Cuckoo in the nest: the IWCA in the council chamber

IWCA motion on asbestos prompts change of heart at town hall

Oxford City Council is taking steps to identify and remove potentially hazardous asbestos from its housing stock after IWCA councillor Claire Kent argued that it could be putting tenants and OBS workers at risk.

Following the adoption of Cllr Kent’s motion the council has issued asbestos advice to council tenants and leaseholders last month.

Training on asbestos handling for all OBS operatives has been organised and further specialist training for OBS managers and surveyors on asbestos analysis, surveying and managing will take place by the end of the financial year.

The council has also created a new full-time post to oversee the process of asbestos surveying and removal.

Most asbestos has already been removed from garage sites under a planned maintenance programme but in the meantime signs will be put up to indicate garages where danger from asbestos remains.

Claire Kent said, ‘It was obvious before that the political will to do this was lacking, even though there have been a number of highly publicised cases that should have started alarm bells ringing.’

In the council chamber the Housing Portfolio Holder, Labour’s Ed Turner, attempted to water-down the IWCA motion, arguing that there was insufficient evidence to show that the way the council was dealing with asbestos was endangering tenants.

Cllr Kent was able to persuade a majority of councillors to vote for her proposals after making an impassioned speech describing the minimal training provided to OBS staff and citing the experiences of a number of tenants with uncovered asbestos in their homes.

Cheap food not enough-Lidl turned down

Planning permission for a Lidl supermarket at the former Hartwells on the Watlington Road was rejected by the city council’s Strategic Development Control Committee in November last year.

Planning officers recommended the plans be turned down, essentially because there was felt to be insufficient need for another convenience store of this size in Oxford, and because the city centre and other local centres are supposed to be prioritised for such developments.

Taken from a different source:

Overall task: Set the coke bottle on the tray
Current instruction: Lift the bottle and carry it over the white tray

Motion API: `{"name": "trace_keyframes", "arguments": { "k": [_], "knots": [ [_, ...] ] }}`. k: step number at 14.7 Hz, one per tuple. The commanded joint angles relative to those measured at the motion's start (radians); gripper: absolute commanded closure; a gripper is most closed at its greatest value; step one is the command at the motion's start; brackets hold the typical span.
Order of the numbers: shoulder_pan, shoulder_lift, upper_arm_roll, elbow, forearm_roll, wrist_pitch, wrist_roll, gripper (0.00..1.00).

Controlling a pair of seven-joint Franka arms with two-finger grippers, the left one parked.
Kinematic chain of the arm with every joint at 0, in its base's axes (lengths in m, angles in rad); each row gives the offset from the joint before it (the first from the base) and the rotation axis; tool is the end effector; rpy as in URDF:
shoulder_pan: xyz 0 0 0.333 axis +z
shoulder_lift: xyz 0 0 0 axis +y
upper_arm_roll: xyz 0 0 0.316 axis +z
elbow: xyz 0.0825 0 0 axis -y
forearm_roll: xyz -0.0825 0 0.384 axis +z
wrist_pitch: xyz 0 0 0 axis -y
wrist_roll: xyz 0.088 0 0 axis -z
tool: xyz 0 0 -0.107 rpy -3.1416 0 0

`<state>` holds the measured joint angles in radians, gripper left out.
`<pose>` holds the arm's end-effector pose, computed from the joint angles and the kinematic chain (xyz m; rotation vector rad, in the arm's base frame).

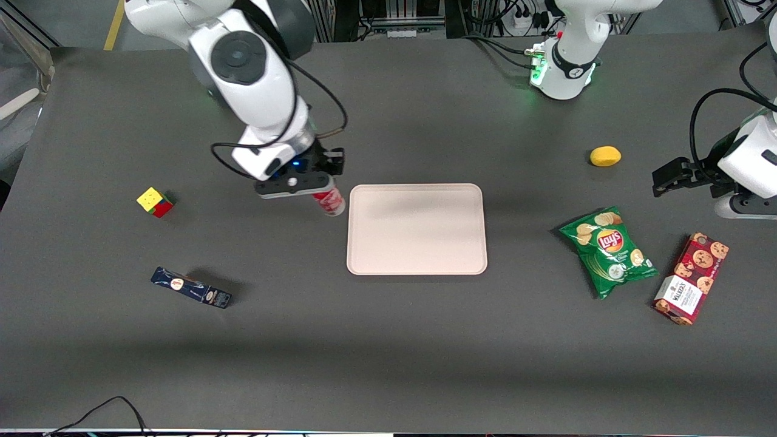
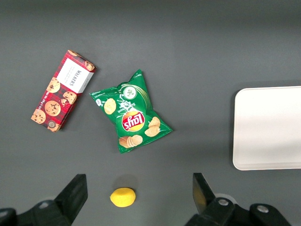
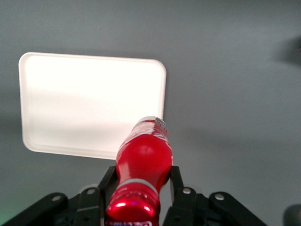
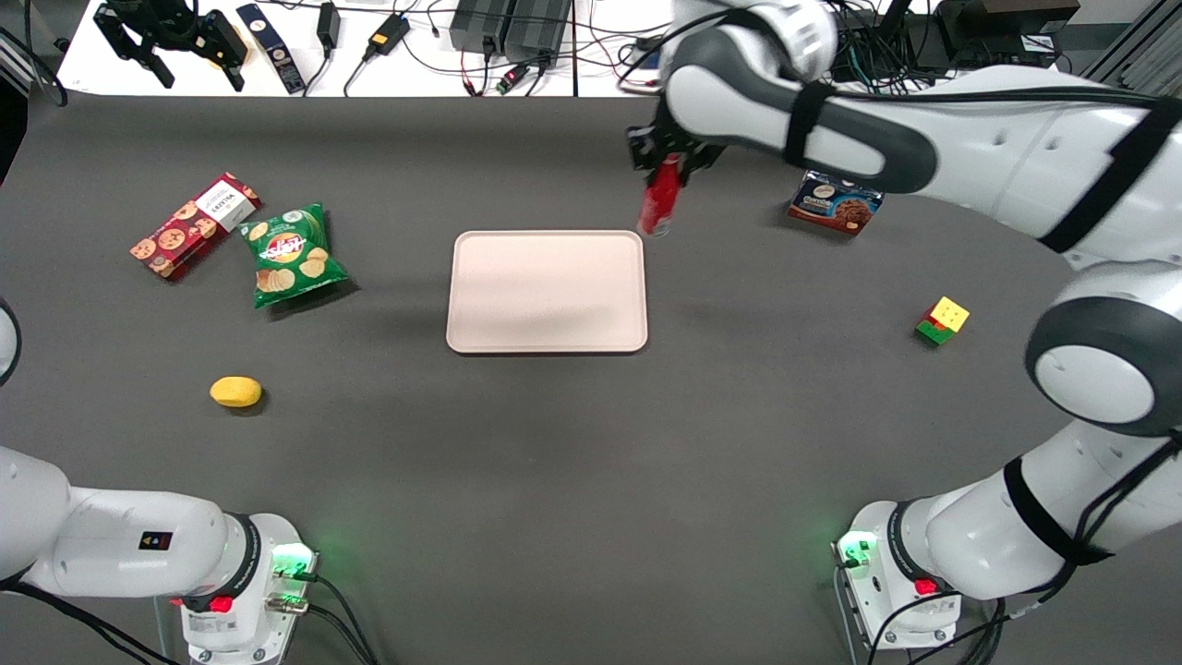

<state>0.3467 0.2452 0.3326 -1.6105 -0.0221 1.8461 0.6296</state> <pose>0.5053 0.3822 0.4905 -3.0920 -0.0716 0.0499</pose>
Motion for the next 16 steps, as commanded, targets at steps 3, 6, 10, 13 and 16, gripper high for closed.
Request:
{"name": "trace_keyframes", "arguments": {
  "k": [3,6,10,13,16],
  "knots": [
    [0.015,0.244,0.088,0.078,-0.185,0.145,0.171,1.0],
    [0.017,0.301,0.086,0.069,-0.202,0.22,0.174,1.0],
    [0.02,0.351,0.086,0.069,-0.243,0.236,0.174,1.0],
    [0.021,0.361,0.086,0.055,-0.243,0.243,0.174,1.0],
    [0.021,0.371,0.086,0.041,-0.245,0.263,0.174,1.0]
  ]
}}
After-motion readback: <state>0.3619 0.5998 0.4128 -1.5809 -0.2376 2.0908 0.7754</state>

Against this, however, a new discount supermarket would give Blackbird Leys residents the opportunity to buy cheap groceries and would provide competition to the Tesco on the ring road.

In fact most of the objections raised against the Lidl store would apply equally to Tesco.

A more serious concern is the amount of extra traffic a new store would generate but the opinion of the Highways Authority is that the existing road network could absorb this.

Based on these arguments Cllr Claire Kent, the only IWCA member to sit on the Strategic Development Control Committee, voted in favour of granting planning permission.

In the end, though, a majority of the committee, which is dominated by councillors representing well-heeled wards in North and Central Oxford, voted to reject the application.

Lidl will be appealing against the decision.

Giving away your money

A decision by Labour councillors on the South East Area Committee to oppose a trivial planning application without any reasonable grounds could end up costing Leys residents thousands of pounds.

When NIMBYs in Iffley Village took exception to plans for a porch outside the applicant’s house, the Labour majority on the area committee decided to back their cause and deny the application, even though qualified planning officers argued that they could see no legal objections to it.

As a result the area committee could be forced to mount a costly defence at a court appeal, with little realistic prospect of winning the case.

Earlier this year, the council paid out £8,000 after a refusal to allow the demolition of two bungalows to build apartments was overturned.

The cost of fighting appeals due to planning applications rejected at area committee meetings now comes out of the budget for that area.

On top of this, the government also claws back part of its planning delivery grant if it feels the council is ‘underperforming’ when it comes to planning.

Last year the council lost £50,000 because of this.

IWCA councillor Stuart Craft said, ‘Residents of

this etate could lose out on a share of area committee funds because of a completely unnecessary court case.

Why did Labour councillors choose to support a lost cause on behalf of the well-to-do Iffley Villagers rather than stick up for Blackbird Leys interests?’